On 9/01/2010 6:20 AM, Josh Berkus wrote:
On 1/8/10 1:16 PM, Heikki Linnakangas wrote:
* A standby that connects to master, initiates streaming, and then sits
idle without stalls recycling of old WAL files in the master. That will
eventually lead to a full disk in master. Do we need some kind of a
emergency valve on that?

WARNING: I haven't thought about how this would work together with HS yes.

I think this needs to be administrator-configurable.

I'd suggest a GUC approach:

archiving_lag_action = { ignore, shutdown, stop }

"Ignore" would be the default.  Some users would rather have the master
shut down if the slave has stopped taking segments; that's "shutdown".
Otherwise, it's "stop" which simply stops archiving and starts recylcing
when we reach that number of segments.

IMO "stop" would be *really* bad without some sort of administrator alert support (scream for help) and/or the ability to refresh the slave's base backup when it started responding again. We'd start seeing mailing list posts along the lines of "my master failed over to the slave, and it's missing the last 3 months of data! Help!".
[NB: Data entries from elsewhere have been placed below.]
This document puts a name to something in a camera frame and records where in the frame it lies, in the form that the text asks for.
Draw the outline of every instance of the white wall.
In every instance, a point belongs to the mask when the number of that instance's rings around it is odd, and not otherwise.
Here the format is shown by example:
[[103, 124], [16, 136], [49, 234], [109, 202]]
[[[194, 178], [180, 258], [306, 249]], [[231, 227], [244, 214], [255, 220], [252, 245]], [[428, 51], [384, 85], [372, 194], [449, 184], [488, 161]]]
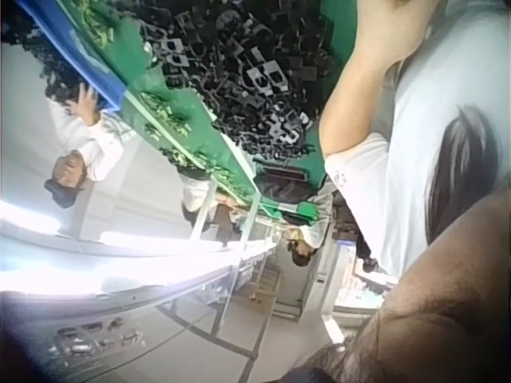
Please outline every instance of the white wall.
[[[107, 180], [89, 183], [90, 195], [75, 207], [59, 208], [44, 187], [54, 161], [64, 154], [44, 98], [41, 66], [20, 46], [2, 45], [2, 198], [58, 218], [79, 238], [97, 240], [103, 231], [187, 238], [176, 170], [140, 137], [125, 145]], [[216, 229], [203, 239], [215, 237]]]

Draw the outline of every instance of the woman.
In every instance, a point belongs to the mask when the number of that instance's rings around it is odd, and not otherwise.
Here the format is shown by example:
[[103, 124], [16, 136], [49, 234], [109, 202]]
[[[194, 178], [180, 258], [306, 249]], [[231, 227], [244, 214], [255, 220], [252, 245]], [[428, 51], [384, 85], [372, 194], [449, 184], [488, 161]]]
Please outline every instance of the woman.
[[476, 203], [354, 340], [321, 349], [278, 382], [509, 381], [509, 197], [500, 190]]
[[326, 169], [381, 268], [400, 277], [509, 171], [509, 13], [478, 2], [406, 62], [390, 143], [370, 133], [386, 72], [439, 0], [358, 0], [355, 51], [323, 112]]
[[106, 178], [121, 159], [123, 144], [136, 135], [121, 118], [100, 110], [97, 99], [93, 87], [85, 84], [80, 84], [76, 102], [67, 101], [68, 108], [47, 99], [65, 156], [57, 158], [45, 189], [64, 209], [74, 205], [86, 179]]

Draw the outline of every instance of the hand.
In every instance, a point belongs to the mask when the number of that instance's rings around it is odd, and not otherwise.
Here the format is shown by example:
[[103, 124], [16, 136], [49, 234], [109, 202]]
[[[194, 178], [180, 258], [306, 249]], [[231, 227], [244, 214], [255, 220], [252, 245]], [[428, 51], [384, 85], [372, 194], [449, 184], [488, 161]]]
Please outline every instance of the hand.
[[101, 119], [96, 110], [97, 93], [92, 86], [85, 89], [85, 84], [80, 84], [78, 102], [67, 101], [66, 104], [69, 105], [71, 113], [80, 116], [87, 126], [93, 126]]
[[358, 0], [355, 54], [387, 70], [421, 45], [439, 0]]
[[238, 202], [228, 195], [225, 197], [224, 205], [233, 209], [238, 206]]

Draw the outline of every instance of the blue tray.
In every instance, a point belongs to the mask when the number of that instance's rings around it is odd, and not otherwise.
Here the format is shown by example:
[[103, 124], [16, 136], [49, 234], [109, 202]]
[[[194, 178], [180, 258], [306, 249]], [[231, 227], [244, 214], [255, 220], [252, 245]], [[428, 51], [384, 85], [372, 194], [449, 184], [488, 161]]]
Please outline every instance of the blue tray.
[[81, 39], [79, 33], [55, 0], [17, 0], [61, 55], [91, 84], [109, 103], [107, 109], [121, 109], [126, 85]]

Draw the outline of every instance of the dark hair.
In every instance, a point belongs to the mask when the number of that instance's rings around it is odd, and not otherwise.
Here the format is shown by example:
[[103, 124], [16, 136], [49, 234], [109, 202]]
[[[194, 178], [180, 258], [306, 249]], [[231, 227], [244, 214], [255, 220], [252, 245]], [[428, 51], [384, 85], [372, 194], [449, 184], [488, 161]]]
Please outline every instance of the dark hair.
[[[386, 369], [376, 358], [378, 330], [374, 333], [374, 350], [363, 350], [358, 347], [357, 340], [360, 339], [364, 329], [372, 319], [373, 317], [369, 317], [360, 326], [356, 335], [347, 337], [343, 343], [323, 347], [307, 359], [303, 366], [292, 369], [277, 382], [373, 383], [391, 381], [392, 383], [400, 383], [406, 381], [402, 376]], [[301, 371], [301, 373], [298, 374], [298, 378], [292, 379], [295, 377], [296, 370]]]
[[240, 225], [237, 222], [232, 223], [232, 232], [234, 234], [241, 234], [242, 231], [241, 231]]
[[[199, 213], [197, 211], [189, 211], [184, 203], [181, 204], [181, 210], [183, 212], [183, 217], [184, 219], [186, 219], [188, 222], [190, 222], [190, 225], [192, 226], [192, 228], [195, 227], [195, 223], [197, 221], [197, 216], [199, 215]], [[204, 233], [205, 231], [208, 231], [209, 228], [211, 227], [211, 223], [210, 222], [204, 222], [204, 226], [202, 226], [202, 232]]]
[[377, 263], [371, 262], [374, 260], [373, 258], [364, 259], [364, 262], [362, 264], [362, 270], [364, 273], [372, 273], [376, 270], [376, 267], [378, 266]]
[[80, 192], [79, 186], [75, 188], [66, 188], [61, 186], [55, 180], [47, 180], [45, 182], [45, 189], [51, 193], [53, 201], [63, 209], [72, 207], [77, 200], [77, 195]]
[[428, 245], [493, 190], [497, 168], [497, 142], [488, 121], [475, 108], [460, 109], [444, 133], [426, 203]]
[[356, 246], [357, 258], [359, 258], [359, 259], [369, 259], [370, 258], [370, 248], [369, 248], [369, 245], [367, 245], [366, 239], [364, 238], [362, 233], [360, 233], [358, 235], [357, 243], [355, 246]]
[[304, 256], [296, 250], [297, 247], [298, 241], [292, 240], [287, 243], [287, 251], [291, 252], [293, 263], [298, 267], [308, 266], [312, 257], [318, 252], [318, 249], [314, 249], [308, 255]]
Personally, I'd be uncomfortable enabling something like that without _both_ an admin alert _and_ the ability to refresh the slave's base backup without admin intervention.

It'd also be necessary to define what exactly "lag" means here, preferably in a way that doesn't generally need admin tuning for most users. Ideally there'd be separate thresholds for "scream to the admin for help, something's wrong" and "forced to act, slave is holding up the master".